Only the lines below from the one containing "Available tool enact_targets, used" to the one containing "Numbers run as" should be repeated, both included and unchanged.

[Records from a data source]

━━━━━━━━

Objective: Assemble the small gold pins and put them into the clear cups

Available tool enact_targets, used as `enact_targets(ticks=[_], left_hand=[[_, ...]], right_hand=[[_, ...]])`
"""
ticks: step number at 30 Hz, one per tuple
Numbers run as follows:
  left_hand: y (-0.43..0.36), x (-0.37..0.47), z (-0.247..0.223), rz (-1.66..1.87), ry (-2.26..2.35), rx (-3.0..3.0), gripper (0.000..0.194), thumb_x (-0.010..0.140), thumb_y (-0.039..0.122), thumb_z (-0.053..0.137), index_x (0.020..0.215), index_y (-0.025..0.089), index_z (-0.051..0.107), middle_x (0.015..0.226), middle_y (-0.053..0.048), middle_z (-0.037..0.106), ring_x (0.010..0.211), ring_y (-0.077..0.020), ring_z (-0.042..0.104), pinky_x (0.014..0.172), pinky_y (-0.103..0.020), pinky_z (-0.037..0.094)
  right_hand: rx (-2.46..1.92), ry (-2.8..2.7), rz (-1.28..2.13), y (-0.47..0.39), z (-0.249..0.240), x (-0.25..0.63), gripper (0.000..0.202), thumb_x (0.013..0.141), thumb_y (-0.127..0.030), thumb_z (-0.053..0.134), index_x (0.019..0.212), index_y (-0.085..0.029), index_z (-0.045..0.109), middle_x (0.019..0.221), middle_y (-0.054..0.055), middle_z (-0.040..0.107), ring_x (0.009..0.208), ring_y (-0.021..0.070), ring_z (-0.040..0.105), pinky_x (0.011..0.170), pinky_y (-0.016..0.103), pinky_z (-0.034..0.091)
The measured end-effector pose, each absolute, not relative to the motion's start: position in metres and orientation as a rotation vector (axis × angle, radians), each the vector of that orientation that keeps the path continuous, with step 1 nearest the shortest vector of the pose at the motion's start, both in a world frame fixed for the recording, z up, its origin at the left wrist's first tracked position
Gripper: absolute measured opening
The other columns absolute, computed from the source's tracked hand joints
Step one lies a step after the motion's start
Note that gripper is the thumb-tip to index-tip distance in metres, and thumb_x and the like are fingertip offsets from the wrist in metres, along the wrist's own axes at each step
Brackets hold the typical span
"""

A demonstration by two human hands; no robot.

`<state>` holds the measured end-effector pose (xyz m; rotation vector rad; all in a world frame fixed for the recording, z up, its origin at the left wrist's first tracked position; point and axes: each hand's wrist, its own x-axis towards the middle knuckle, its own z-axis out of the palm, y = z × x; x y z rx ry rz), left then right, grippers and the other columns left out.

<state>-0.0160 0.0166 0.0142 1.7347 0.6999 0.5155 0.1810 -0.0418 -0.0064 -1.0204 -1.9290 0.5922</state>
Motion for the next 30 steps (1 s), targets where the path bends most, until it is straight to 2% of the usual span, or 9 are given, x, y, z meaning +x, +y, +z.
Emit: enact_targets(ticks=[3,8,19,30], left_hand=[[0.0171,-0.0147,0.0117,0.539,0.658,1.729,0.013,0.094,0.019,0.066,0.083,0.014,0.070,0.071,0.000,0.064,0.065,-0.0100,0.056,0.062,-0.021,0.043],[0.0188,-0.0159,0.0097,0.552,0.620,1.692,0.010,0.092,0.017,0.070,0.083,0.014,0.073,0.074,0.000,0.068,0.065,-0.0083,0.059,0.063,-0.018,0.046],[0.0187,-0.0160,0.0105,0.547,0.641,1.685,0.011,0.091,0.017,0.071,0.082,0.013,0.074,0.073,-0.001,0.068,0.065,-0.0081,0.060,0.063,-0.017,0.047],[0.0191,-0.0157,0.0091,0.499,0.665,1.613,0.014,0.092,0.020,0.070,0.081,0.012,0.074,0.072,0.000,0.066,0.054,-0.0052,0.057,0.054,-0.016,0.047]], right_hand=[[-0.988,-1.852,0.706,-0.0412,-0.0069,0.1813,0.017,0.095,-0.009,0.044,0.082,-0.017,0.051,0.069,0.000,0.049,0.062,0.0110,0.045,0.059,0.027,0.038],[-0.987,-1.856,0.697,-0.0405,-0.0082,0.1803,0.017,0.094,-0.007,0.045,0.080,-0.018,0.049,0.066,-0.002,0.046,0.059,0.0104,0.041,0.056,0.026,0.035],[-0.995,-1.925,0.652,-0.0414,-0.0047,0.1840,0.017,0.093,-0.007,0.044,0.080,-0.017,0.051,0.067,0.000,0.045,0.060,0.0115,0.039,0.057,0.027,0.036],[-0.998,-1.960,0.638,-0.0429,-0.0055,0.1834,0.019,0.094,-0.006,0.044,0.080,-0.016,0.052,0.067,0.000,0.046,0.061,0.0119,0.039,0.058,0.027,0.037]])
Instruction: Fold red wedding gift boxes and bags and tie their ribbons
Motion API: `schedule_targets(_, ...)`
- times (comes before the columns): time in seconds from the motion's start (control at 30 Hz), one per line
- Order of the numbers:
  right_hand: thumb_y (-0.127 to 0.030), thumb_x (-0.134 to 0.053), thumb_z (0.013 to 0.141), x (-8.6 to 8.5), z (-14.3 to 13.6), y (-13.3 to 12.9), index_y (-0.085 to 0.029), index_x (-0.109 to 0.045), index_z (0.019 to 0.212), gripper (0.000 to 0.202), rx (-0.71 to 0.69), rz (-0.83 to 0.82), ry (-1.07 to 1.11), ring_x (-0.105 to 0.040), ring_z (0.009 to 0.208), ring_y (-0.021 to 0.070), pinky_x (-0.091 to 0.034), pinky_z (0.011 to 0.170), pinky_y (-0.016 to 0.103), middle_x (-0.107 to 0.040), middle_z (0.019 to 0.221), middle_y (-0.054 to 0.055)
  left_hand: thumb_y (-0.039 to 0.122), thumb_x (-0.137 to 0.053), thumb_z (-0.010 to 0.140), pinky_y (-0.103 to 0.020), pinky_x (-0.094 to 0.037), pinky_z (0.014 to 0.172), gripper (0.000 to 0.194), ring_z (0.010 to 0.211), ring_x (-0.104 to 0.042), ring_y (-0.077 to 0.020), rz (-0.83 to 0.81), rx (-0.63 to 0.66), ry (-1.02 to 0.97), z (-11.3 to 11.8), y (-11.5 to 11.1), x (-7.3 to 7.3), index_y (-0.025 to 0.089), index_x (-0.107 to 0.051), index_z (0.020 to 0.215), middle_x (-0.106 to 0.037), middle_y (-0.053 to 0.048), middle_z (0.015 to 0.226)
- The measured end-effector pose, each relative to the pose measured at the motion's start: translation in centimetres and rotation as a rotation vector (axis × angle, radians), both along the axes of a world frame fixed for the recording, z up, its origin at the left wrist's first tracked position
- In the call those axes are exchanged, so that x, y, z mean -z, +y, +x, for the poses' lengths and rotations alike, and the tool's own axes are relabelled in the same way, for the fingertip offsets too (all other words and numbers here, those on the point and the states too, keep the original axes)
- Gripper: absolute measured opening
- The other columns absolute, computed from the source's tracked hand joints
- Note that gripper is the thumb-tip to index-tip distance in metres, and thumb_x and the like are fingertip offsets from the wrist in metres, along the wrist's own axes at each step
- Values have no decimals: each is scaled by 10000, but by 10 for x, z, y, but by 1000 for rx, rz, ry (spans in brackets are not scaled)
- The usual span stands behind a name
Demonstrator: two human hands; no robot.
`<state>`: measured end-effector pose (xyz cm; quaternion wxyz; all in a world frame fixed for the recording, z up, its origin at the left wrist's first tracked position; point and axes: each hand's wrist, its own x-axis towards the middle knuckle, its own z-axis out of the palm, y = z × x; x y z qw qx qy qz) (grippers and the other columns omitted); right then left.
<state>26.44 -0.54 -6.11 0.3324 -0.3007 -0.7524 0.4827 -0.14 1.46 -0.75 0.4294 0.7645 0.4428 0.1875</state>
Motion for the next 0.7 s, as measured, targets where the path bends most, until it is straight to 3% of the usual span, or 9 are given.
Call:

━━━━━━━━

Response below>
Available tool enact_targets, used as `enact_targets(ticks=[_], left_hand=[[_, ...]], right_hand=[[_, ...]])`
"""
ticks: step number at 30 Hz, one per tuple
Numbers run as follows:

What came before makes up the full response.